╭──

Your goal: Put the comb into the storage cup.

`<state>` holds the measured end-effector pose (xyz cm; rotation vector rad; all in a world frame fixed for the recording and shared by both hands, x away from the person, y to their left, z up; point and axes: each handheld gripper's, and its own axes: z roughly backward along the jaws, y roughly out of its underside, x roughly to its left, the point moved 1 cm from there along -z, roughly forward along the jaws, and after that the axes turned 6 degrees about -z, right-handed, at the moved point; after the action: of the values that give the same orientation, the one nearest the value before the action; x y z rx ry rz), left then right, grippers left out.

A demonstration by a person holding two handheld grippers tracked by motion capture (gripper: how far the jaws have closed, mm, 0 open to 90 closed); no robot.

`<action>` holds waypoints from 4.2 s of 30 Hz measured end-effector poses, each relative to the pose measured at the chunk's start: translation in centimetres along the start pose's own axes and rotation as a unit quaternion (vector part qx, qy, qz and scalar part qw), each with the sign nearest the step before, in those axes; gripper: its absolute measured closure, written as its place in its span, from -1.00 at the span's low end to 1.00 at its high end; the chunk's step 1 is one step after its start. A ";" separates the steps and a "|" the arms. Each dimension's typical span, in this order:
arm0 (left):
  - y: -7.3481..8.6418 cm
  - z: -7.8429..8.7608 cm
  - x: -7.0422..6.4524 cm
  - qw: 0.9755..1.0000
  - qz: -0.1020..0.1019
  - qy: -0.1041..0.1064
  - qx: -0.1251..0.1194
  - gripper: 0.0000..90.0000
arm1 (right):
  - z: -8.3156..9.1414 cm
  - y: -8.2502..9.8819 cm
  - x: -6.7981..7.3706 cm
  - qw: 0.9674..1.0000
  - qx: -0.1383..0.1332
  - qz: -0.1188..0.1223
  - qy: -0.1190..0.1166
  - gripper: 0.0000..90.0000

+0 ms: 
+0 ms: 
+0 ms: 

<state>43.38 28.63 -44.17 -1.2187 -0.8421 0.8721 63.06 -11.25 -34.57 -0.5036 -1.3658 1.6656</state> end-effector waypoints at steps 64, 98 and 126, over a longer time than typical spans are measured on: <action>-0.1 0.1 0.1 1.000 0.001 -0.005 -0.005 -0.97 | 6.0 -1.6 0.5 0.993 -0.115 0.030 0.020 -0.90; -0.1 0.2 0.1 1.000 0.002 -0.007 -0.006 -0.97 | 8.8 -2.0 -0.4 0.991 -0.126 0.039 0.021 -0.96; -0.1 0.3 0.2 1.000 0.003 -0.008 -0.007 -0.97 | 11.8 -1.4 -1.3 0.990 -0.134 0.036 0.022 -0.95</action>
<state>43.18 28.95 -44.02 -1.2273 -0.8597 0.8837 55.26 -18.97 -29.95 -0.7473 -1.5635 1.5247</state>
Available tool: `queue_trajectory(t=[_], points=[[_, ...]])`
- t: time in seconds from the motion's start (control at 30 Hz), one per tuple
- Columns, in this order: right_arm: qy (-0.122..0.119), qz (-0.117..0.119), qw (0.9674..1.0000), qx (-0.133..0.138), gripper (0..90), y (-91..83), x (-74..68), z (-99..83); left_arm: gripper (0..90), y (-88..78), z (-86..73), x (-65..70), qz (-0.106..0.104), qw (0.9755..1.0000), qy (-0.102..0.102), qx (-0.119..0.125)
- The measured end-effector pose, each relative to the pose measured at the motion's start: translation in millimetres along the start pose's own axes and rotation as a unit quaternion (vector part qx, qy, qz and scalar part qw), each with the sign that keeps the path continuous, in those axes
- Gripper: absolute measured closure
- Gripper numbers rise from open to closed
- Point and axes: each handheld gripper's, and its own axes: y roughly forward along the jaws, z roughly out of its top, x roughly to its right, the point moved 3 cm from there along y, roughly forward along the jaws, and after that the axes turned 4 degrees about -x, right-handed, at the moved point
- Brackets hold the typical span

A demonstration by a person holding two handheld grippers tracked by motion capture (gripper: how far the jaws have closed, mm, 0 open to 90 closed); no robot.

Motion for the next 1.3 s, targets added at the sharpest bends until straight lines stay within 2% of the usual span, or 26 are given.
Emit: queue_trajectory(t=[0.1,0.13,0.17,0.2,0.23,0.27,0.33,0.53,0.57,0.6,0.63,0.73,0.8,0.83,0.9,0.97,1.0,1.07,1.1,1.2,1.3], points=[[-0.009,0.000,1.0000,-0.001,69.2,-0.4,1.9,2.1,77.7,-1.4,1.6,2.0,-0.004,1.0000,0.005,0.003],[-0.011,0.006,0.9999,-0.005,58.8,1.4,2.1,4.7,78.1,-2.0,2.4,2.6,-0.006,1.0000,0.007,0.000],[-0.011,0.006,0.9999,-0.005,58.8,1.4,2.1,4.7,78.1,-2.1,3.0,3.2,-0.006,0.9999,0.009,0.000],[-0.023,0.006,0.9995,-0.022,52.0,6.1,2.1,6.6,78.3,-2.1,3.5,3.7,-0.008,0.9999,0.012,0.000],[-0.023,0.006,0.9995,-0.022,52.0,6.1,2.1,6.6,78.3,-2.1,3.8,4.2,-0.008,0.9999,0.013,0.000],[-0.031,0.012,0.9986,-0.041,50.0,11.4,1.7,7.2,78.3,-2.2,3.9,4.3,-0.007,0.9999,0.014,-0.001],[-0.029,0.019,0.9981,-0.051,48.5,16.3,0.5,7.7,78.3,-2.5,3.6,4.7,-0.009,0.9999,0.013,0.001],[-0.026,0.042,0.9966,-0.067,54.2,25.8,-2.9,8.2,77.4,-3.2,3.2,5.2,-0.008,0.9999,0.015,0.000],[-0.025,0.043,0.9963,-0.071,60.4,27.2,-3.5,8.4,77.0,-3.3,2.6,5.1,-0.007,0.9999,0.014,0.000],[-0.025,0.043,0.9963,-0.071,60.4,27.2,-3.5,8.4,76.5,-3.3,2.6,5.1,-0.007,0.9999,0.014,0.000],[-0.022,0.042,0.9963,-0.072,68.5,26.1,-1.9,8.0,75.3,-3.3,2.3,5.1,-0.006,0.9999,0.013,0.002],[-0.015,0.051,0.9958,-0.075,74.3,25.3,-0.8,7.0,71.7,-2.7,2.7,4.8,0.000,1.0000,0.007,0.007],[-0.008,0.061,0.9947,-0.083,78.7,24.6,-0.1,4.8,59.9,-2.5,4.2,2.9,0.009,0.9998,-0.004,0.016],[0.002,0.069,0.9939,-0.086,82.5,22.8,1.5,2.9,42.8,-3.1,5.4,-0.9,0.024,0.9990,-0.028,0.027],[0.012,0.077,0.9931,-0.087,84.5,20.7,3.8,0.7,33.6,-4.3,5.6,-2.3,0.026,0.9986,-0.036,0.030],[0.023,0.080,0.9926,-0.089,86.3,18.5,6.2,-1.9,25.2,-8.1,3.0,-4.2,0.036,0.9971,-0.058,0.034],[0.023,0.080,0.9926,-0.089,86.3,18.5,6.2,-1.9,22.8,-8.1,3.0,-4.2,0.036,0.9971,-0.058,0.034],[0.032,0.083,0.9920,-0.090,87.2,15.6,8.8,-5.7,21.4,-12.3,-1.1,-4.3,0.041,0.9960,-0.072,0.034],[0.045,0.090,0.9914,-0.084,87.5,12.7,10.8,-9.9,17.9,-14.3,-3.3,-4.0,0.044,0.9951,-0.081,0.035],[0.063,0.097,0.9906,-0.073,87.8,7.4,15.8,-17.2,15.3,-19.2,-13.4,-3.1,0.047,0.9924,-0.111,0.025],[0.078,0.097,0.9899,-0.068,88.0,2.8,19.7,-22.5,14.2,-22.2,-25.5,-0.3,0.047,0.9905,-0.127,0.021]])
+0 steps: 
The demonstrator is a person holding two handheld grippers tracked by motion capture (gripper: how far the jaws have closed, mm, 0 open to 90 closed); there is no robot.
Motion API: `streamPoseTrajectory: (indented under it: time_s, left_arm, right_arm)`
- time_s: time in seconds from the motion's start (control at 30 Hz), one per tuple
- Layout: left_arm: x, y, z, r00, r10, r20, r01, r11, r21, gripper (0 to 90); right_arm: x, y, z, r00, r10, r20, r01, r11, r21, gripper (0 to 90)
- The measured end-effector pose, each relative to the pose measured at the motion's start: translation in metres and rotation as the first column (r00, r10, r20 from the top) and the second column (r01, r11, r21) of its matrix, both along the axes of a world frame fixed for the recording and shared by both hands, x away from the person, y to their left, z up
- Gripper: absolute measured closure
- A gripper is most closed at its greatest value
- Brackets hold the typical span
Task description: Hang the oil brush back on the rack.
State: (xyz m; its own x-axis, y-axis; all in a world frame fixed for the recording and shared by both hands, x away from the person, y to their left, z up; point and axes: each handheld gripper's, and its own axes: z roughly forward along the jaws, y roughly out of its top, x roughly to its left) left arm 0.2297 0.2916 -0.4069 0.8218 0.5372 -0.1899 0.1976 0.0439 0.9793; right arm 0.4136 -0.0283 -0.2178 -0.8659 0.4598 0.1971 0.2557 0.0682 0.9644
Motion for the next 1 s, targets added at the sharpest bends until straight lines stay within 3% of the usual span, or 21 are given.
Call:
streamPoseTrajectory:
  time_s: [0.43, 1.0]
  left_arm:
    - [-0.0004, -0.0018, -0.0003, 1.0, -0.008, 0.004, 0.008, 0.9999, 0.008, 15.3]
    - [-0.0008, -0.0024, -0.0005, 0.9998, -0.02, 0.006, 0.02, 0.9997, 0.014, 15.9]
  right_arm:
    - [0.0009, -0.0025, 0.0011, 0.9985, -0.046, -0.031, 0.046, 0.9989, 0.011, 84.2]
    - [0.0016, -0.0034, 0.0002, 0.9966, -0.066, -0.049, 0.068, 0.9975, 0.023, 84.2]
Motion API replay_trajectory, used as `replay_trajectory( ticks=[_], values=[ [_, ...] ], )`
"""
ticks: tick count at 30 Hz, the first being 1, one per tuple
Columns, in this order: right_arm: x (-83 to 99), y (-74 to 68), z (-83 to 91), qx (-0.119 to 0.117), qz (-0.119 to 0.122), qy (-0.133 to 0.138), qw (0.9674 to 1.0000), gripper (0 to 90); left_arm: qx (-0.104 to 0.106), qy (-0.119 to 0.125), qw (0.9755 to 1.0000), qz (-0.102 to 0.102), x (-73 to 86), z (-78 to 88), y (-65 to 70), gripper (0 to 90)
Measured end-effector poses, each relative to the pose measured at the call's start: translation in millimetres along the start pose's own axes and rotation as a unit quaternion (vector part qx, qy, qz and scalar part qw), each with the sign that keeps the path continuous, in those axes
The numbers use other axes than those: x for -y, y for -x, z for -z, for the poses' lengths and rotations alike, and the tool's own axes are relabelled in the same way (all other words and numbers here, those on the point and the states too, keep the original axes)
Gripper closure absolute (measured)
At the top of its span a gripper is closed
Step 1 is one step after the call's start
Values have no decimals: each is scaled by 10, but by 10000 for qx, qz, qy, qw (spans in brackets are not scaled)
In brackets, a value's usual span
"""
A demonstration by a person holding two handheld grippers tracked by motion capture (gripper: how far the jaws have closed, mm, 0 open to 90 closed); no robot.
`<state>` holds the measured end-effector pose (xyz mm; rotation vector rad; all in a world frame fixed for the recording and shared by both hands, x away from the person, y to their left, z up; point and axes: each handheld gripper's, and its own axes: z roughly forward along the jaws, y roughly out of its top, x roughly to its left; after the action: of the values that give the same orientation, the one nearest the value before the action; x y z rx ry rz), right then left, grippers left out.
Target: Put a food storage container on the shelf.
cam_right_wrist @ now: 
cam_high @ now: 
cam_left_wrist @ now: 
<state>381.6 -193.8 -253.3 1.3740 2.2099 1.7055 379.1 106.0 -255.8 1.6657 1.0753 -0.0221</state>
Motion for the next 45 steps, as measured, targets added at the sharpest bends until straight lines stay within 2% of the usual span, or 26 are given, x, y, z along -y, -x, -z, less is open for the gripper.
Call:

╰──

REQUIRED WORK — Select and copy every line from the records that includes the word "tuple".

COMPLETED EXERCISE —
- t: time in seconds from the motion's start (control at 30 Hz), one per tuple
- time_s: time in seconds from the motion's start (control at 30 Hz), one per tuple
ticks: tick count at 30 Hz, the first being 1, one per tuple

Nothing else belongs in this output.